# Structure and assembly of membrane proteins at tight junctions

> **NIH NIH R35** · STATE UNIVERSITY OF NEW YORK AT BUFFALO · 2024 · $159,785

## Abstract

Project Summary
Tight junctions (TJs) at the boundaries of endothelial and epithelial cells are critical in the development and
function of vertebrates because they enable these tissues to separate, protect, and shape external epidermis
and limbs and internal organs and glands. TJs regulate molecular transport through the spaces between
individual cells (paracellular) while adhering cellular sheets. TJs perform two vital functions in tissues: 1) form
barriers to restrict paracellular flux of small molecules, protecting organisms from the external environment and
separating internal body compartments; and 2) creating size- and charge-selective pores, allowing permeability
of ions that maintain electrochemical gradients. Numerous proteins amass at TJs to form the macromolecular
assemblies necessary for barrier and pore function. But two families of membrane proteins—claudins and
TAMPs (TJ-associated Marvel proteins)—predominate TJ assembly, architecture, and function. As these TJ
integral membrane proteins (TJIMPs) are the sole components to span intracellular, intramembraneous, and
extracellular space, they act as cytoskeletal scaffolds and assemble side-by-side within a membrane (cis) and
with TJIMPs from adjacent cell membranes (trans) to form barriers and pores. The molecular structure of TJs
is dynamic.

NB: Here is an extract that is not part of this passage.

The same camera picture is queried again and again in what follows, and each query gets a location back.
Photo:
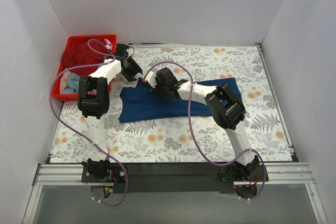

Changes in protein composition, interaction, conformation, or modification—useful for assembling
TJs to precisely tune paracellular transport under normal conditions—can also be mis-assembled, resulting in
pathologies such as cancer, Alzheimer’s, Parkinson’s, Huntington’s, ALS, stroke, food poisoning and
inflammatory bowel disease, renal wasting, hepatitis, and diseases of the skin, eyes, and ears. Molecular level
insights into TJ structure and dynamics; the mechanisms of assembly that govern barrier and pore function;
and how disabling these mechanisms leads to pathologies, remain unresolved matters in our fundamental
understanding of TJs. We propose here a comprehensive research program that uses highly interdisciplinary
approaches to determine structure–interaction–function relationships between TJIMPs at dynamic TJ
microenvironments. These approaches integrate structural biology of TJIMPs and their complexes with
information obtained by traditional and state-of-the-art bioinformatics, biochemical, biophysical, and functional
experiments. The research program intends to resolve the underlying molecular principles of TJ assembly and
disassembly by confronting technical challenges and, in the near-term, by answering specific questions on
TJIMP interaction networks, the basis of gut barrier breakdown by a bacterial toxin, and the mechanisms of
TJIMP form and function at the blood-brain barrier. The long-term goal of our laboratory is to elucidate the
molecular bases for construction, destruction, and reconstruction of TJs, occurring both naturally or via
disease-causing mechanisms, and to use the achieved insights to advance design and developm...

## Key facts

- **NIH application ID:** 11034616
- **Project number:** 3R35GM138368-04S1
- **Recipient organization:** STATE UNIVERSITY OF NEW YORK AT BUFFALO
- **Principal Investigator:** Alex J. Vecchio
- **Activity code:** R35 (R01, R21, SBIR, etc.)
- **Funding institute:** NIH
- **Fiscal year:** 2024
- **Award amount:** $159,785
- **Award type:** 3
- **Project period:** 2020-08-01 → 2025-07-31

## Primary source

NIH RePORTER: https://reporter.nih.gov/project-details/11034616

## Citation

> US National Institutes of Health, RePORTER application 11034616, Structure and assembly of membrane proteins at tight junctions (3R35GM138368-04S1). Retrieved via AI Analytics 2026-05-22 from https://api.ai-analytics.org/grant/nih/11034616. Licensed CC0.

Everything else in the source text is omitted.